Word for word, transcribe the data below from the line with "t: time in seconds" to the line with "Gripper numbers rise", keeping both of those lines.

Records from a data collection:
::::::

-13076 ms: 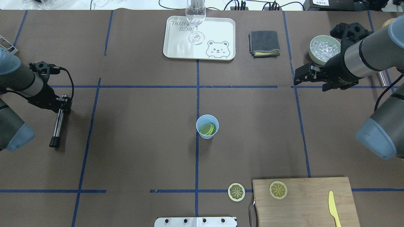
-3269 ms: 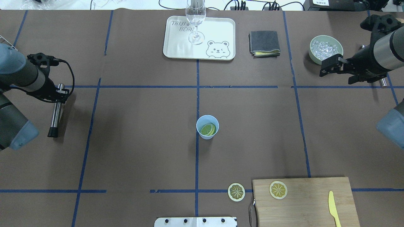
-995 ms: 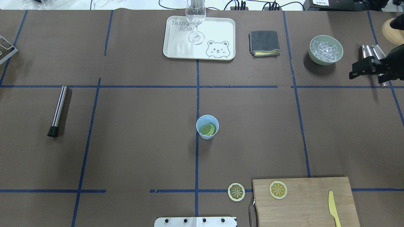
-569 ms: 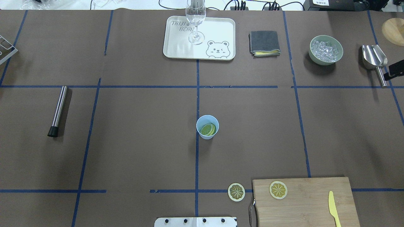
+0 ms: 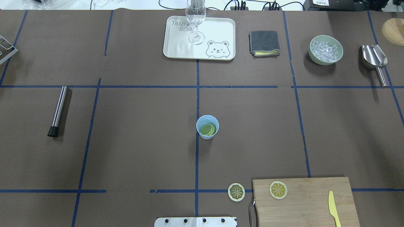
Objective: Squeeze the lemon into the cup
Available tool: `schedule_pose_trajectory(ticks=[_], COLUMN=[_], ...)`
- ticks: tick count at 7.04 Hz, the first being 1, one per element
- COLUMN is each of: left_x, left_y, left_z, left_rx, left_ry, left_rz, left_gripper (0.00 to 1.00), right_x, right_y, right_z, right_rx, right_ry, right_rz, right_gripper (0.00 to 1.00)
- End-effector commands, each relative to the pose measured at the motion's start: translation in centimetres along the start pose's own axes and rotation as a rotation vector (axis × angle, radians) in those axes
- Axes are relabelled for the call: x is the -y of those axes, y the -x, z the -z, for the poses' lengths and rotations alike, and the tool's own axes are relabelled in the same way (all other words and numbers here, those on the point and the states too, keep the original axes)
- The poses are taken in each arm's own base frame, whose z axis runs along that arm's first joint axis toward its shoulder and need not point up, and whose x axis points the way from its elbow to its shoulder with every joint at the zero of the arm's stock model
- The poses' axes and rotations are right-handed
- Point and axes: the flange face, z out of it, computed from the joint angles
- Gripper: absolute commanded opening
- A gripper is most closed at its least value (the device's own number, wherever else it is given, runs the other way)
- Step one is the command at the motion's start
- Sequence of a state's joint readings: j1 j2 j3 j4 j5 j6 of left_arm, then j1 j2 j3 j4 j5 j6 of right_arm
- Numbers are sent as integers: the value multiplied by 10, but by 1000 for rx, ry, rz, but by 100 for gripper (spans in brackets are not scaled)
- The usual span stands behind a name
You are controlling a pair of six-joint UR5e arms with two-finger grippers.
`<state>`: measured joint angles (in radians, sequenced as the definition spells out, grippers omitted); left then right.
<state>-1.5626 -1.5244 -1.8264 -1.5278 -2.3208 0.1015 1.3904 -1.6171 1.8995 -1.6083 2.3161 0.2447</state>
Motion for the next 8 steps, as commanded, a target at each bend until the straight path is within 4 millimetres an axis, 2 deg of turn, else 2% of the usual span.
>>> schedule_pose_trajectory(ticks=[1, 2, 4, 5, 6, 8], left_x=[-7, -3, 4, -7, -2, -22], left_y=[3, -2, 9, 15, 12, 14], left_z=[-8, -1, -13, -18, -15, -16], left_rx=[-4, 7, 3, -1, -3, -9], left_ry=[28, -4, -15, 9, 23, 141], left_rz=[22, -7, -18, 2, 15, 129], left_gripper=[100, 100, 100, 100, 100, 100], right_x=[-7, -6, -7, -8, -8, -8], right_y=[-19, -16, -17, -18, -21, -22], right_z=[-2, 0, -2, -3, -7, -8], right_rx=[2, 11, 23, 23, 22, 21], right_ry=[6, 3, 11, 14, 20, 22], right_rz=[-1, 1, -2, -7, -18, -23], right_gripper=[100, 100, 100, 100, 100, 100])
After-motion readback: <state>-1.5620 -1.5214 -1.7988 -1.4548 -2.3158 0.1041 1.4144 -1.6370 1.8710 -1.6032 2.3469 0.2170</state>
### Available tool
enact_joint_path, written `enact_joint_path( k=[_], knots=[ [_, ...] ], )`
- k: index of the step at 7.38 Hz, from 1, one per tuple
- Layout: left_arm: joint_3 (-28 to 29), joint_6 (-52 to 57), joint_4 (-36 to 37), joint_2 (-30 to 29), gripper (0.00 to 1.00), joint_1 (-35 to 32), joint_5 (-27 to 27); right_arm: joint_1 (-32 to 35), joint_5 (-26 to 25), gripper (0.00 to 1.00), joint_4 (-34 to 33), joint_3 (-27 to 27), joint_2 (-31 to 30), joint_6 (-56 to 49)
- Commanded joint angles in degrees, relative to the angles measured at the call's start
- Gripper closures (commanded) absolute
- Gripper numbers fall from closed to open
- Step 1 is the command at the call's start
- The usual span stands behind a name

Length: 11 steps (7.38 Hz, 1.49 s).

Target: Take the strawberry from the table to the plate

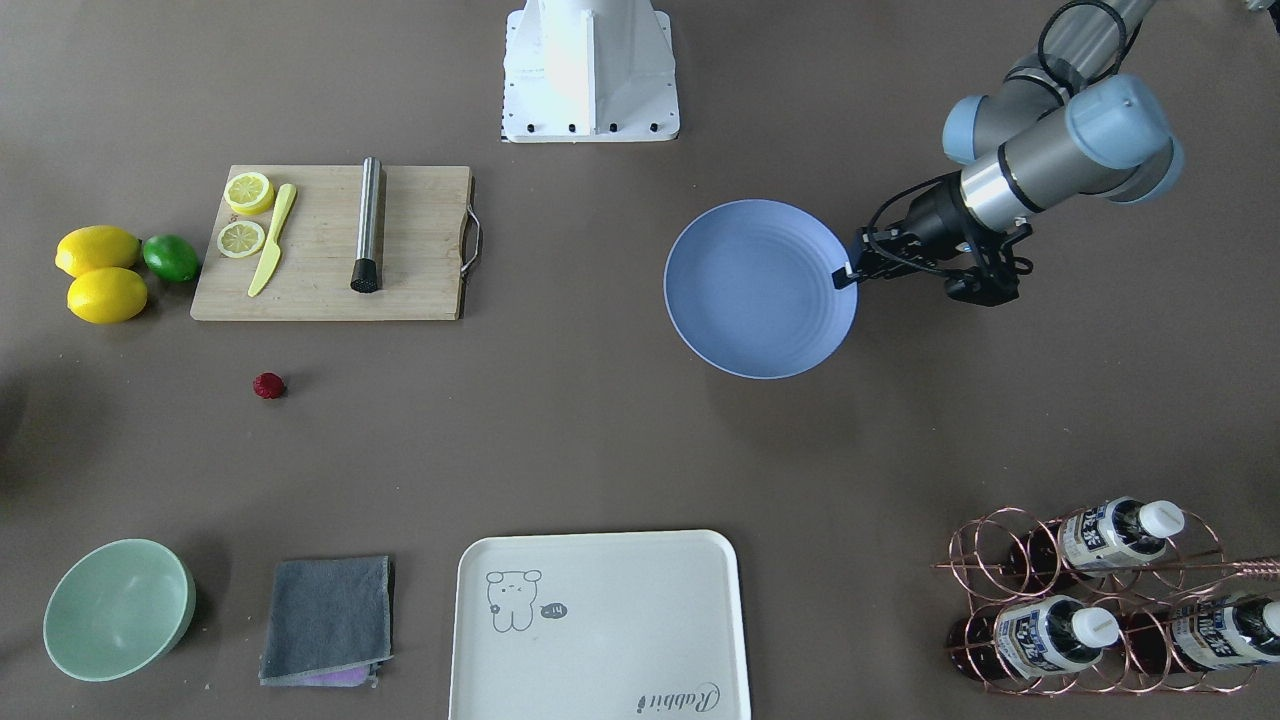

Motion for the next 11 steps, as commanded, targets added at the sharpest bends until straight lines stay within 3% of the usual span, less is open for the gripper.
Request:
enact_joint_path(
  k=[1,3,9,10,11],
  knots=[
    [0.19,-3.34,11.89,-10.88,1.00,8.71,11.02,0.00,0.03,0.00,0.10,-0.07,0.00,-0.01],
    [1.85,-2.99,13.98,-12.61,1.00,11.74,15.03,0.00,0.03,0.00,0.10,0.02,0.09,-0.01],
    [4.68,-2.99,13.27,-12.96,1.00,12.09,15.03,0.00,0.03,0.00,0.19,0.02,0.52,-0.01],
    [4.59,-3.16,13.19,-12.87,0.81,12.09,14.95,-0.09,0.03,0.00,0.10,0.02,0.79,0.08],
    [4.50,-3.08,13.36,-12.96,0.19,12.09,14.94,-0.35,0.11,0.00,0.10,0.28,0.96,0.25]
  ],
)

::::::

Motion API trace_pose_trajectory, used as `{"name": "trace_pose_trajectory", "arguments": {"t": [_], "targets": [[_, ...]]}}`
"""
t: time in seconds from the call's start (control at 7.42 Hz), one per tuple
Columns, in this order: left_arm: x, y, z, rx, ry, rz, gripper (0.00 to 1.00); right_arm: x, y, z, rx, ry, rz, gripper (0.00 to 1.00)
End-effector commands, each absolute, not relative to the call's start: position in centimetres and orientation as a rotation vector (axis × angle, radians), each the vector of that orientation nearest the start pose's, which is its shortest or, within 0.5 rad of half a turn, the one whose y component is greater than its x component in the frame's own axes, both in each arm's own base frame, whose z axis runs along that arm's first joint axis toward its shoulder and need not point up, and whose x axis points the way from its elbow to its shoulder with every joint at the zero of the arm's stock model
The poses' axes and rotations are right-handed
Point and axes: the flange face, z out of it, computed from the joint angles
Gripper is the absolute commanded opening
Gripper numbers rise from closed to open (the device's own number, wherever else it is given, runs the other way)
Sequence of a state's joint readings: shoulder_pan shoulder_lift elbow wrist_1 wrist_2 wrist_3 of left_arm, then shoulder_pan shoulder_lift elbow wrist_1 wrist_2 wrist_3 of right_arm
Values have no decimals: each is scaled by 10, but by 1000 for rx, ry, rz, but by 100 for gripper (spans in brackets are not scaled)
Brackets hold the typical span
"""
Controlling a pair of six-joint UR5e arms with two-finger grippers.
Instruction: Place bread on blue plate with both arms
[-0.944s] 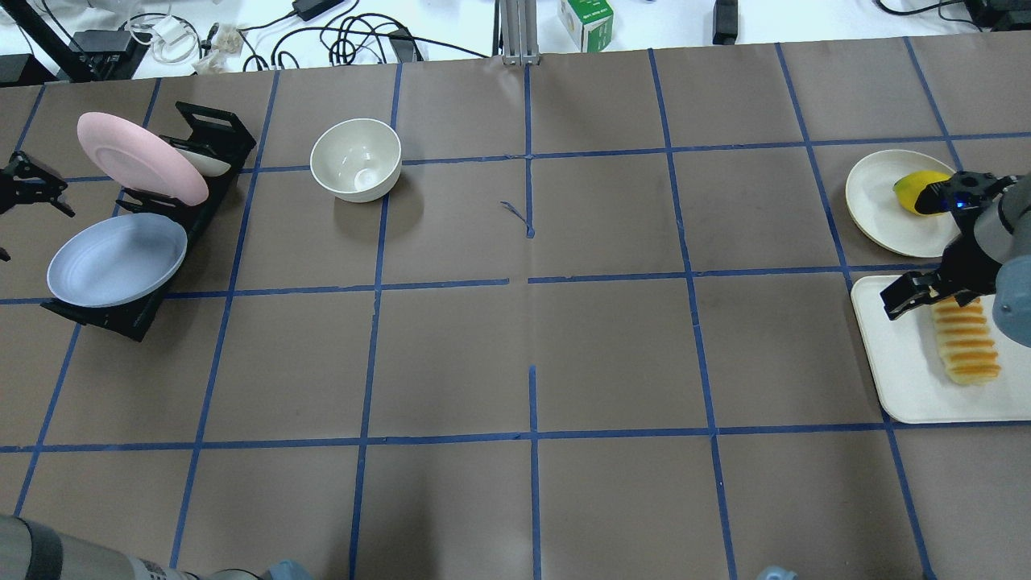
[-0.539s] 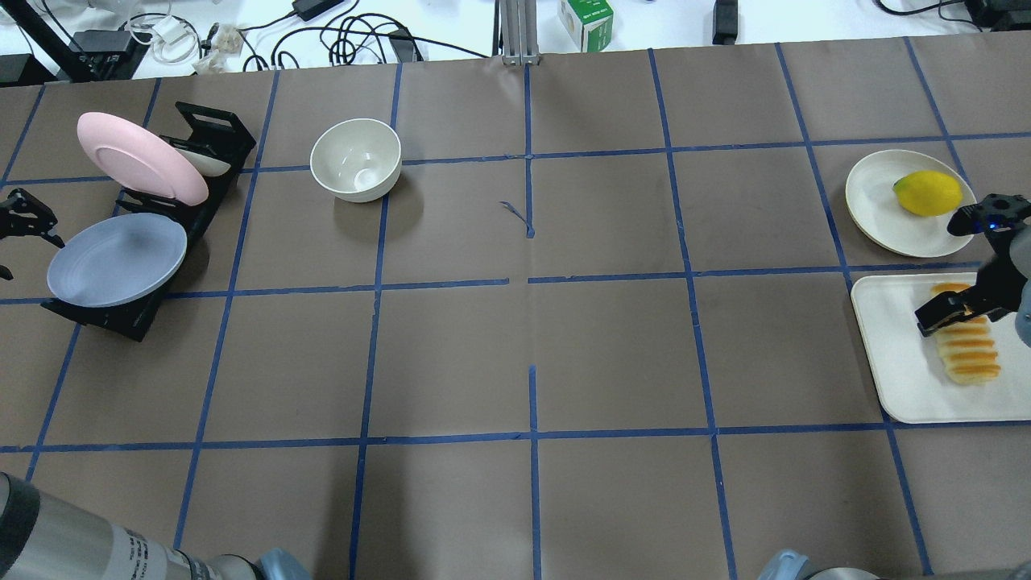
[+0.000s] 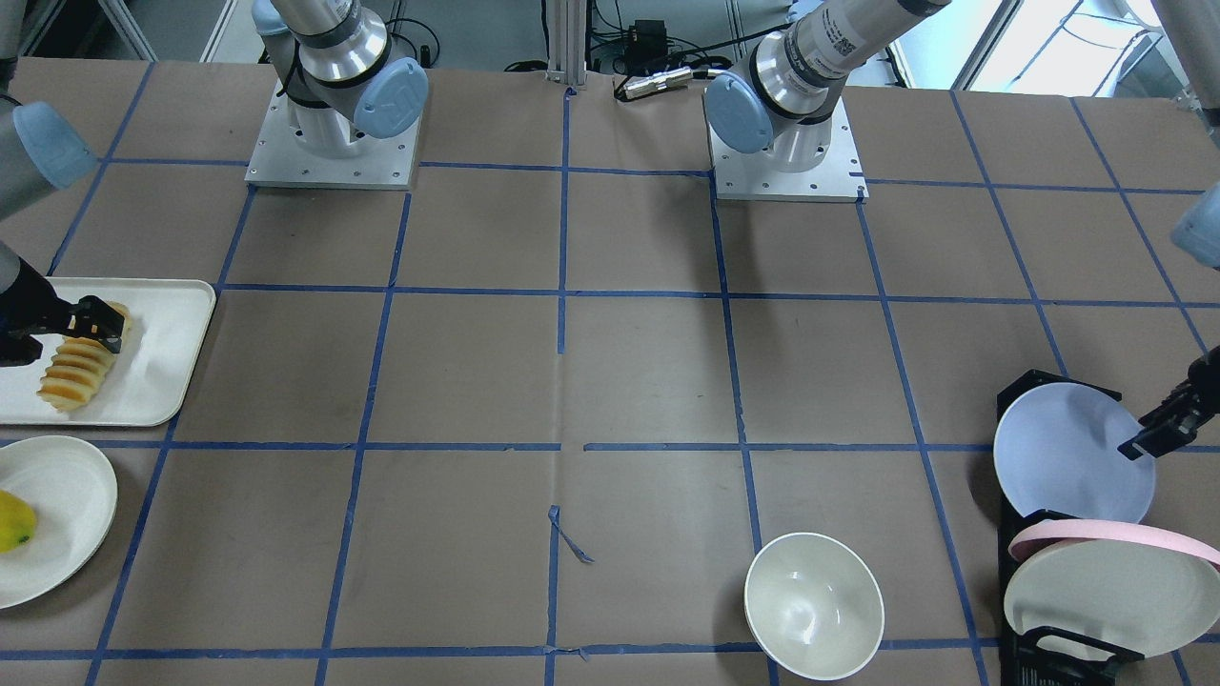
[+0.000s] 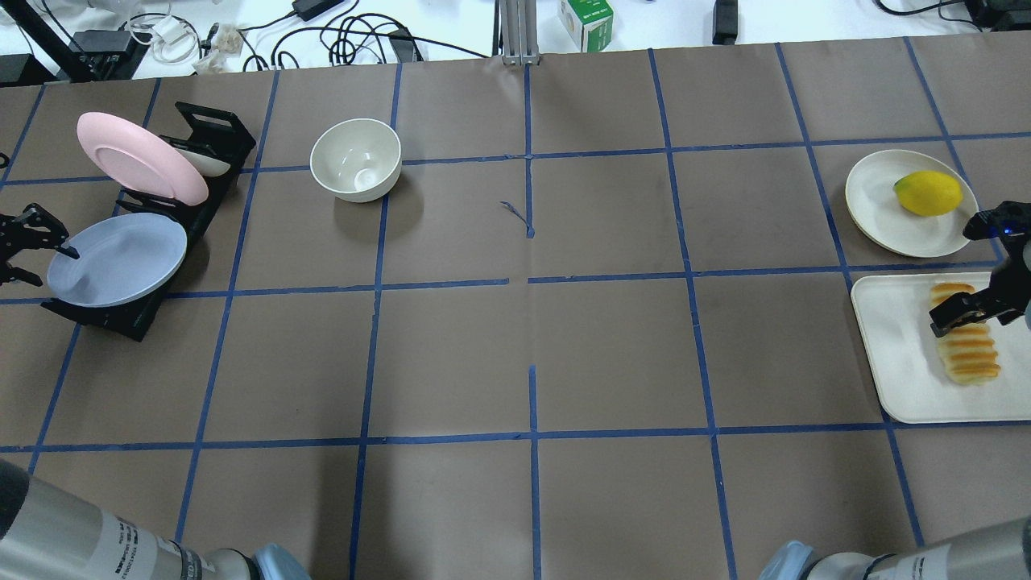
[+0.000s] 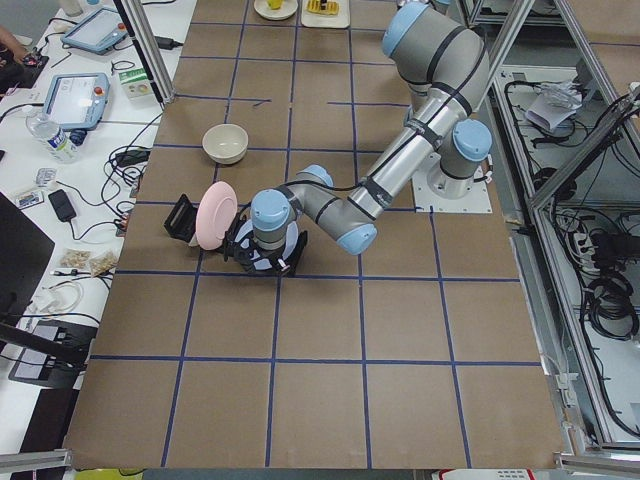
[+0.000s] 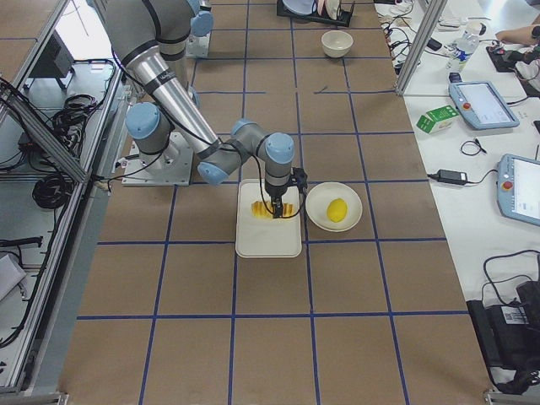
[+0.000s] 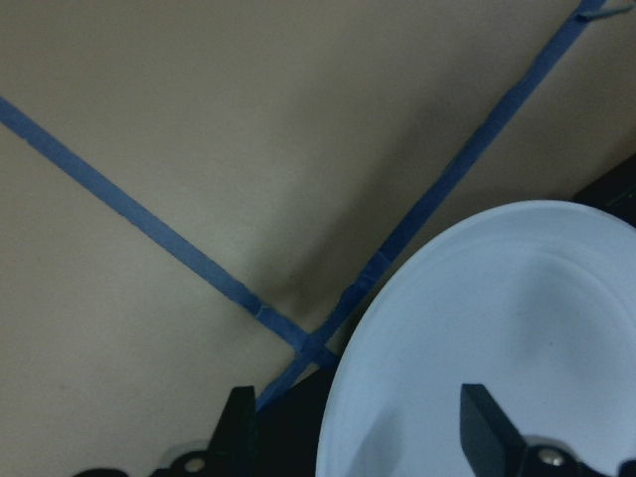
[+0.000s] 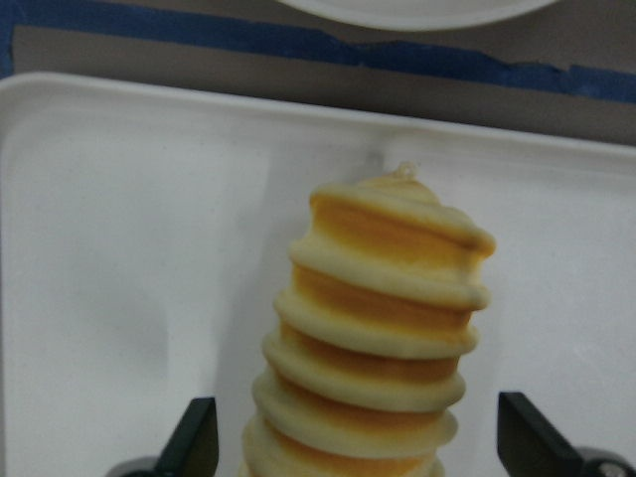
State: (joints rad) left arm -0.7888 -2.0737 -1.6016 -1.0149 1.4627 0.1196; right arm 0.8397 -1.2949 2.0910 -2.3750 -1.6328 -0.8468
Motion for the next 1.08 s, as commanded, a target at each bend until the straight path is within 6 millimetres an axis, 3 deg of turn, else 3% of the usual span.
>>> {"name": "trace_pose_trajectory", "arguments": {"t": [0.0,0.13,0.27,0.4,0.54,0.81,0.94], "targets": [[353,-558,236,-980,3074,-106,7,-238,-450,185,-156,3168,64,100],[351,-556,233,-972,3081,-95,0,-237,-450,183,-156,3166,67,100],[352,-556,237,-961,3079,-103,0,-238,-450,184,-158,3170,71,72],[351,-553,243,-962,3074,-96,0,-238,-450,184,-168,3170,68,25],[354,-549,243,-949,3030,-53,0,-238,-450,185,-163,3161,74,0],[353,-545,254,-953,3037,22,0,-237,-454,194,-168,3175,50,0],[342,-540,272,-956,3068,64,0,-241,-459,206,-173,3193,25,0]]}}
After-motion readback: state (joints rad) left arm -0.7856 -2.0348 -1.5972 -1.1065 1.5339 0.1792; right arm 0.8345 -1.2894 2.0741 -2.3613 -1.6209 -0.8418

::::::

» **Exercise result**
t: time in seconds from the call's start (control at 7.42 Hz), one per tuple
Columns, in this order: left_arm: x, y, z, rx, ry, rz, gripper (0.00 to 1.00); right_arm: x, y, z, rx, ry, rz, gripper (0.00 to 1.00)
End-effector commands, each absolute, not relative to the call's start: position in centimetres and orientation as a rotation vector (axis × angle, radians), each the vector of that orientation nearest the start pose's, which is its shortest or, within 0.5 rad of half a turn, the one whose y component is greater than its x component in the frame's own axes, both in each arm's own base frame, whose z axis runs along that arm's first joint axis toward its shoulder and need not point up, and whose x axis points the way from its elbow to its shoulder with every joint at the zero of the arm's stock model
The poses' axes and rotations are right-handed
Point and axes: the flange face, z out of it, computed from the joint angles
Gripper is the absolute commanded opening
Gripper numbers rise from closed to open (the device's own number, wherever else it is given, runs the other way)

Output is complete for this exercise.